» **What is needed**
The records follow. Count the lines holding "pixels" and give only the number.

» **Input data**
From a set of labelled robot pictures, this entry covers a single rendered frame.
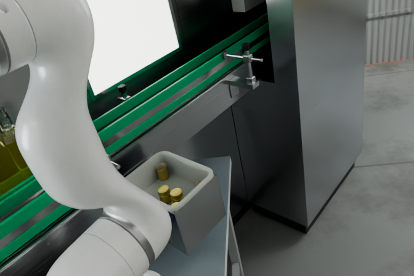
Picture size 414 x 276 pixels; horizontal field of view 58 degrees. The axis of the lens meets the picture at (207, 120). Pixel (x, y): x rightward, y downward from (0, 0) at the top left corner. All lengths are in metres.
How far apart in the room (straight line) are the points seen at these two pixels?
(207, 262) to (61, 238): 0.42
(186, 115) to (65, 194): 0.80
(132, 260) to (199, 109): 0.80
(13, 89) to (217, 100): 0.68
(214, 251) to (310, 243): 1.03
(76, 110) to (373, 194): 2.08
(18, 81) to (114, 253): 0.66
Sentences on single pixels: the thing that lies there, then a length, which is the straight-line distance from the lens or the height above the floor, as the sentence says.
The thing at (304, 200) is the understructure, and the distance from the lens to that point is 1.94.
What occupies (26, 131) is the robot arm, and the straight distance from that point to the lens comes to 0.52.
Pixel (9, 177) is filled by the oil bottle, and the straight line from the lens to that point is 1.04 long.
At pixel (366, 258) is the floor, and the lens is 2.10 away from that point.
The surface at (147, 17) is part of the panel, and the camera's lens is 1.36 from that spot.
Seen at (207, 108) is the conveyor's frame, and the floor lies 0.99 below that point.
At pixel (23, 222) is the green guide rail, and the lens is 0.97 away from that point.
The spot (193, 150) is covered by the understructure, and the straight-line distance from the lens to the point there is 1.70.
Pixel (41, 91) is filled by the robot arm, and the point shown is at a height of 1.48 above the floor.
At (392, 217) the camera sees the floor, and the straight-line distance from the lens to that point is 2.30.
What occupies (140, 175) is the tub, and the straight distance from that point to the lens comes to 1.13.
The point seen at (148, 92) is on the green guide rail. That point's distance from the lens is 1.28.
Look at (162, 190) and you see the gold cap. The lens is 1.06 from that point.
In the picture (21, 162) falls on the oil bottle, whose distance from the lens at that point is 1.03.
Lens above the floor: 1.66
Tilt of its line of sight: 31 degrees down
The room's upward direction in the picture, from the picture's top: 13 degrees counter-clockwise

» **Expected output**
3